Mehter tunes are found as far back as the 16th century. Nevertheless, it is known that Abdülkadir Meragi, the great Turkish music master, came to the Ottoman lands during the era of Yıldırım Bayezid Khan and composed some mehter melodies for the Ottoman classical army. In that period, Nefiri Behram Ağa and Emir-i Hac also wrote some mehter tunes. Mehter bands played some compositions of Hasan Can and Gazi Giray Han of Kırım, as well. There was great development of Turkish music in the 17th century. In the meantime, mehter conductors and bandmasters such as Zurnazenbaşı (head of the zurna players) İbrahim Ağa, Zurnazen Daği, Ahmed Çelebi from Edirne, Mehter Ahmed from Edirne also composed marches and traditional music for the methers, inclusive of arrangements of folk music from the regions the bandsmen came.

Evliya Çelebi provided important data about the mehterhane and mehter musicians in the middle of the 17th century. "There are 300 artists in mehterhane-i Hümayun (the mehterhane of the palace) in Istanbul. These are quite precious and well paid people. There is additionally a mehter takımı of 40 people in Yedikule since there is a citadel. They are on duty three times a day, in other words they give three concerts, so that public listens to Turkish military music. This is a law of Fatih.
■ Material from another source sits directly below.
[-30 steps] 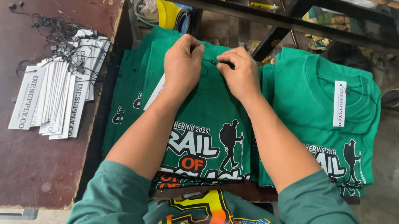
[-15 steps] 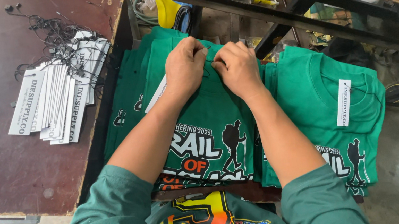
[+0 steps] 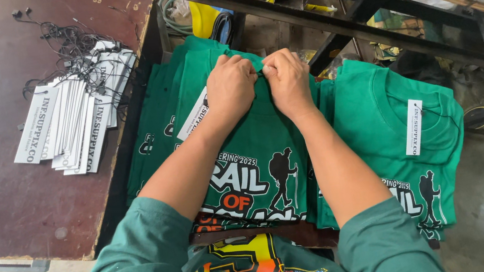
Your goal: The person attaches white tags to the collars of green t-shirts by threading a black string through the collar and the tag. They repeat this process for multiple shirts, stacking the completed ones to the right.
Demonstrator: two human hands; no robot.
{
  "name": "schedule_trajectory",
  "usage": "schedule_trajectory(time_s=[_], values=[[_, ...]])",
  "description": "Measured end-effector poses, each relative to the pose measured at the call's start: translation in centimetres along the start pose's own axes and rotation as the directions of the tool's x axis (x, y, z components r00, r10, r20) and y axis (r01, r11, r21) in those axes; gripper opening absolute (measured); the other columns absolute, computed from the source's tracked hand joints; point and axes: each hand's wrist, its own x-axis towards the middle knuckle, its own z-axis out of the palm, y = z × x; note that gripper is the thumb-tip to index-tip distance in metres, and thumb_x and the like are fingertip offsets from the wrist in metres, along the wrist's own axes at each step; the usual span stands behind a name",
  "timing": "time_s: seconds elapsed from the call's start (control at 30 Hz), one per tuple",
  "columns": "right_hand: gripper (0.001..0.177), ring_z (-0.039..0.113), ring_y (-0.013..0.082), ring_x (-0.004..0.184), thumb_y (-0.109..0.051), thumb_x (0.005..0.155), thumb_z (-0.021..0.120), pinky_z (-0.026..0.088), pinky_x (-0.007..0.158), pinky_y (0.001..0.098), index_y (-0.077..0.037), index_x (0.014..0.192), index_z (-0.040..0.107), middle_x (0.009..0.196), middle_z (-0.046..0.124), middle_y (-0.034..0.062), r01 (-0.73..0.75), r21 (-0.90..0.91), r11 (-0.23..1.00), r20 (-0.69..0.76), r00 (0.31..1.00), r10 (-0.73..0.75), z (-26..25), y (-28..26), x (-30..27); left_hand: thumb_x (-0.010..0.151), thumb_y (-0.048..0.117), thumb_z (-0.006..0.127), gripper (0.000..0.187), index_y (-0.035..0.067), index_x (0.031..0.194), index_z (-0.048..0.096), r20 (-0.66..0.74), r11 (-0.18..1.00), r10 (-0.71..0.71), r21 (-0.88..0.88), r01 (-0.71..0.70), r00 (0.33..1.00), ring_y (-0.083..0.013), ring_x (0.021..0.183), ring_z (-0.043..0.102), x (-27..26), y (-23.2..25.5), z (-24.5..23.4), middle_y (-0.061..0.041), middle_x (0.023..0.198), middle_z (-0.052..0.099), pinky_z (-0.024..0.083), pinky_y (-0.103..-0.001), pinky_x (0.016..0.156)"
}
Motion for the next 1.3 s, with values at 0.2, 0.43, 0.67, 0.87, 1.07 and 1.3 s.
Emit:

Moreover, there are 1,000 mehter artists in addition to them in Istanbul. Their bands are in Eyüp S, Kasımpaşa (Kaptan-ı Deryalık, the center of [the] Turkish Naval Forces), Galata, Tophane, Rumelihisarı, Beykoz, Anadoluhisarı, Üsküdar and Kız Kulesi." These mehter bands and their musicians, he said, are on duty (i.e. give concerts) twice a day, with people listening to them in the daybreak and in sunset.

Mehterhane preserved its existence, changing continuously, until the Janissary corps was abolished in the 1820s. According to its final form, each one was composed of nine davuls, nine zurnas, nine nakkares, nine cymbals and nine horns/trumpets, plus the timpanist/s using one or two Kos timpani, and a bandmaster. This band was called Dokuz katlı mehterhane (mehterhane composed of instruments, each instrument's number is nine). Mehter had many improvements in its music and performance parallel to its organization and establishment. Furthermore, renovations in the areas of art and culture influenced the music also. The studies and compositions of the music teachers of the palace in the 17th century such as Hanende Recep Çelebi, Zurnazenbaşı İbrahim Ağa, Eyyubi Mehmet Çelebi, Solakzade Mehmed Hendemi (who was also a very famous historian) and Selim III, the sultan and one of the great music masters of the 18th century, had influence on the renovation of the mehter bandsmen and the growth of the repertoire.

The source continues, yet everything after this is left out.